Millions of medical devices made of synthetic or modified natural materials all trigger a similar reaction—the foreign body reaction. Biocompatibility, for materials that pass routine cytoxicity assays, is largely associated with a mild foreign body reaction. I.e. a thin, avacular, collagenous, non-adherent foreign body capsule. The implant is incorporated into a dead-zone of acellular scar. The contemporary tissue engineering paradigm would suggest that synthetic polymers and scaffolds lacking cellular, biomolecule or biomimetic elements will give this same fibrotic, avascular healing reaction.

In this talk, a synthetic biomaterial will be described that readily integrates into tissue and may stimulate spontaneous reconstruction of tissue. The material is fabricated by a process called sphere-templating and it can be made from many synthetic polymers including hydrogels, silicones and polyurethanes. All pores are identical in size and interconnected.
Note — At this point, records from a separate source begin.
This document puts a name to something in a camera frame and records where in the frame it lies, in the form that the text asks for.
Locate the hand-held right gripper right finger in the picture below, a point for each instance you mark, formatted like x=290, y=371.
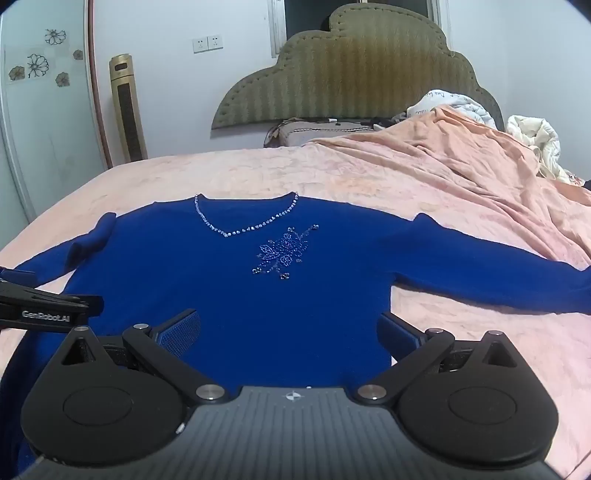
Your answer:
x=396, y=334

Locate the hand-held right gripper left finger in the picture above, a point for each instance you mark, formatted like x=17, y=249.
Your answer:
x=181, y=333

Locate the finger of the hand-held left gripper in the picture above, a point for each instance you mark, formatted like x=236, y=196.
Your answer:
x=18, y=277

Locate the blue beaded sweater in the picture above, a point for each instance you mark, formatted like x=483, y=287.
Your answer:
x=277, y=300

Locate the glass wardrobe door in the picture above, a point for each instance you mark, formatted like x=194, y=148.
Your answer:
x=46, y=147

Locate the pink bed sheet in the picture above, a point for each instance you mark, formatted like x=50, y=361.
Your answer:
x=231, y=175

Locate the peach blanket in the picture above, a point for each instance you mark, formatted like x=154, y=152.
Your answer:
x=438, y=157

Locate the gold tower air conditioner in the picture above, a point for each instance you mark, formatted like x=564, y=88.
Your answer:
x=128, y=110

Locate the brown flower sticker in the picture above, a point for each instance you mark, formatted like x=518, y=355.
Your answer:
x=17, y=73
x=62, y=79
x=77, y=54

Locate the black outline flower sticker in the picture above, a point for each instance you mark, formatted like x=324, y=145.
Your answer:
x=55, y=36
x=35, y=65

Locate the patterned pillow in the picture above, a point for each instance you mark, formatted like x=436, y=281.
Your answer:
x=304, y=131

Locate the white printed quilt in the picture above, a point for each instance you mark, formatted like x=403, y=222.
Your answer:
x=455, y=104

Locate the dark cloth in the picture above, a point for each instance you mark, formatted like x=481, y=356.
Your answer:
x=586, y=183

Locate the cream quilt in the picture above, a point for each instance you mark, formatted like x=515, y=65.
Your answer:
x=540, y=138

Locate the olive padded headboard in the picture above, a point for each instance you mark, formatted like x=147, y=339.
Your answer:
x=351, y=78

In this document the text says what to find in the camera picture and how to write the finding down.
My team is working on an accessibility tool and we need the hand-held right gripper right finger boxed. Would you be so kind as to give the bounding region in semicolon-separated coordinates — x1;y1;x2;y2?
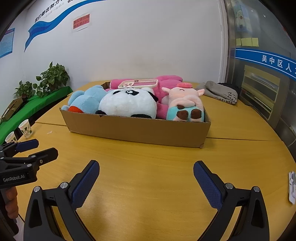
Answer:
193;160;270;241

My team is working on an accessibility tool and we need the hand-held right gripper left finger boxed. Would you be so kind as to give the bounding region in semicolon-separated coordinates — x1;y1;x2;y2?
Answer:
23;159;100;241

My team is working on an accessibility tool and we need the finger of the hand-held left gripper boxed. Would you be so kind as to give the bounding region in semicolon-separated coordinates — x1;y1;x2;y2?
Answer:
0;148;59;171
0;139;39;157

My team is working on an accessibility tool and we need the light blue plush toy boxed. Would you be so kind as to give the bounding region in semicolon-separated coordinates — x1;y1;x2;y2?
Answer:
61;85;107;114

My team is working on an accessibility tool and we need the brown cardboard box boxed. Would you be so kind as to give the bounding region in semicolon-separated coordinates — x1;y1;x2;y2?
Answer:
60;81;211;149

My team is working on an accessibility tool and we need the person's left hand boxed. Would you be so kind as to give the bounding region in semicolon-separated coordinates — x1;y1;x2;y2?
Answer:
5;187;19;223

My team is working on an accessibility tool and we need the patterned paper cup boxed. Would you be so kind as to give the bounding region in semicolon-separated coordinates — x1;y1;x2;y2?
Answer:
5;131;18;144
18;119;33;138

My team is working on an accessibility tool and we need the green cloth bench cover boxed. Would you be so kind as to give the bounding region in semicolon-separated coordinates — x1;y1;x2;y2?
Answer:
0;86;73;145

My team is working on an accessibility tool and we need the small brown box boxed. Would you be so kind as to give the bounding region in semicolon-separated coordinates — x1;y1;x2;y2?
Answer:
1;97;23;121

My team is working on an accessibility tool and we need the small green potted plant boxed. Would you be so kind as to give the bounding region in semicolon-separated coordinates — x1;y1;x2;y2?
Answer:
13;81;35;102

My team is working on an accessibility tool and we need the large green potted plant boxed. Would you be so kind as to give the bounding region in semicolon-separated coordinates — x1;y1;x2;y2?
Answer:
35;61;70;98

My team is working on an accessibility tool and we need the white packet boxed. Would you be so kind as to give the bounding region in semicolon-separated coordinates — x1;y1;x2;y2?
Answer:
288;171;296;204

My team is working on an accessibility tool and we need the panda plush toy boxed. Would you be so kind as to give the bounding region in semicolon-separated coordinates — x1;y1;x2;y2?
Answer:
95;87;159;119

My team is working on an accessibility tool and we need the pink cow plush toy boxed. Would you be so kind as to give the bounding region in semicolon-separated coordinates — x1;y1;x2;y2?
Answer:
161;82;205;122

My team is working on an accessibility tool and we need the grey cloth bag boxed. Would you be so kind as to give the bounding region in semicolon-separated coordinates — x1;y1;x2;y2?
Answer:
195;81;238;105

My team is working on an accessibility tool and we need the black cloth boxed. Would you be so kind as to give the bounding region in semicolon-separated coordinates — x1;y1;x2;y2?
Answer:
217;82;242;99

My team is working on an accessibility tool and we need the large pink plush toy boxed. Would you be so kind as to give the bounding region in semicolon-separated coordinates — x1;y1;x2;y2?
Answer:
105;75;184;120

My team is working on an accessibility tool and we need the document rack behind glass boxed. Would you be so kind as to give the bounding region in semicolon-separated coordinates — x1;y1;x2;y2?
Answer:
239;65;278;121

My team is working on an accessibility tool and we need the pink phone case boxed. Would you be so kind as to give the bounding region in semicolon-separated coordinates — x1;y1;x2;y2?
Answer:
118;79;159;90

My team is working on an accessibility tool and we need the blue glass door band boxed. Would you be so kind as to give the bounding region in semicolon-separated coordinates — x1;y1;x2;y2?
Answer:
235;47;296;81

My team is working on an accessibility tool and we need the light blue cartoon poster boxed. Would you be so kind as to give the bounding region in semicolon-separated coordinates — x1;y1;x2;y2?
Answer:
233;5;252;33

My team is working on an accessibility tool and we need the blue wall poster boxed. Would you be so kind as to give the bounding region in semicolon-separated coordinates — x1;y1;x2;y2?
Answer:
0;28;15;58

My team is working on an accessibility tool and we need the blue wave wall decal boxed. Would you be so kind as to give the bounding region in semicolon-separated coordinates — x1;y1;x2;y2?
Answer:
24;0;93;53

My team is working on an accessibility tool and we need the red wall sign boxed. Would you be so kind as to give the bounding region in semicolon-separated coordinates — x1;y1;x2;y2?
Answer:
72;14;91;32
Studies from our group have shown optimal healing (as suggested by extensive vascularity and minimal fibrosis) for spherical pores of 30–40 m size. The integrative healing noted is independent of biomaterial. Similar results are observed with sphere-templated silicone rubber and pHEMA hydrogel. In addition, surface chemical modification of the hydrogel with carbonyl diimidazole, or immobilisation on the hydrogel of collagen I or laminin did not change the healing response.

Also, good healing results have been seen upon implantation in skin (subcutaneous, percutaneous), heart muscle, sclera, skeletal muscle, bone and vaginal wall. We consistently find the pore spaces heavily populated by monocytic cells that stain for macrophage cell surface markers. However, at long implantation times (16 or more weeks), the ability to stain for macrophage surface markers decreases. It could be possible that these cells populating the implants are differentiating into other tissues. Thus, such materials may represent a path to cell-free tissue engineering. Others have seen similar healing results, via completely different materials strategies, generally involving biological molecules. The in vivo results from our group and related results from other groups suggest we are on the cusp of a revolution in healing, biomaterials integration and tissue reconstruction. Also, the boundaries between biomaterials and tissue engineering continue to blur.
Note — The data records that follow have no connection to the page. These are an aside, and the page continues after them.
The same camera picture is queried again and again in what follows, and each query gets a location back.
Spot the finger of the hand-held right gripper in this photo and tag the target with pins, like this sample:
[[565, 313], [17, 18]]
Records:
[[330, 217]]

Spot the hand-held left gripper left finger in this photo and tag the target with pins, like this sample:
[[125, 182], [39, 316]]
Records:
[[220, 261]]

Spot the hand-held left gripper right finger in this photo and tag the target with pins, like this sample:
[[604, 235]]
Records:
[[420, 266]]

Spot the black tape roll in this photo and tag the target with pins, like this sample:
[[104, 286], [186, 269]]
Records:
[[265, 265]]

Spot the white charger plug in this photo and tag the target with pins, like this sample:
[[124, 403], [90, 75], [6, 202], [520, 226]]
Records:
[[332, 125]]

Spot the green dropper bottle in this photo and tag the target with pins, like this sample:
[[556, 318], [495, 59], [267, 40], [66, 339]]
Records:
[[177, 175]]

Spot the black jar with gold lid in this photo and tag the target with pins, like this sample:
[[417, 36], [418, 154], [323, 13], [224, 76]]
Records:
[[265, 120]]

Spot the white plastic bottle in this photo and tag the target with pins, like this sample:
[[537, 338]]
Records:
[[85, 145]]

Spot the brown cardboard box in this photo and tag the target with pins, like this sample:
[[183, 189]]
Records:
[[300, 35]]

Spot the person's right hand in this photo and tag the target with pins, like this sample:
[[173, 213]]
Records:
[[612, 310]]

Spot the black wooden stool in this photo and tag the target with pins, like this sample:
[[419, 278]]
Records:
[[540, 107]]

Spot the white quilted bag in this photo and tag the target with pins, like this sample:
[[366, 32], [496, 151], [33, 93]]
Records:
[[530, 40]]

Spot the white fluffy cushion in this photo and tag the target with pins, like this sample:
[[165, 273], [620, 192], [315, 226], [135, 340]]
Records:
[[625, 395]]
Excellent reconstruction of bone will be described induced by a synthetic biomaterial without a calcium phosphate mineral phase or growth factors, and with a pore size of 35 m. The material is fabricated by a process called sphere-templating and it can be made from many synthetic materials including hydrogels, silicones, polyurethanes and glasses. All pores are identical in size and interconnected. Studies from our group have shown optimal healing in soft tissue (as suggested by extensive vascularity and minimal fibrosis) for spherical pores of 30–40 m size. Sphere-templated hydrogel implants in bone were performed using the following procedure: Under appropriate anesthesia, 18–24month old NZW rabbits underwent medial parapatellar arthrotomy, with exposure of the medial femoral condyle. A 3.5 mm end-cutting drill, locked in a rigid armature, was used to create a host graft site at the center of the articular cartilage lesion, with depth of cut matched to the sphere-templated construct thickness of 2 mm. Animals were sacrificed at one day, 28 days, and 12 weeks. After sacrifice, the femora were isolated and the condyles dissected. Condyles were fixed in 4% paraformaldehyde at 4°C for 48 hrs, decalcified in Immunocal for 14 days at 4°C and paraffin embedded. Specimens were sectioned to a thickness and stained with Safranin- O/Fast Green, hematoxylin/eosin or Masson's trichrome. Prior to decalcification, selected samples were evaluated by micro-CT utilising a Skyscan 1076 microCT low dose in-vivo X-ray scanner, slice imaging and 3D image reconstruction. Both histologically, and with micro-CT imaging, excellent tissue and mineral reconstruction was observed in the sphere templated material. The contralateral control, drilled but without implant, showed essentially no reconstruction.

Since the classical paradigm for bone reconstruction requires either autologous bone, cadaver bone, or calcium phosphate scaffolds with pores >150 microns, the healing observed here suggests new avenues for bone regeneration.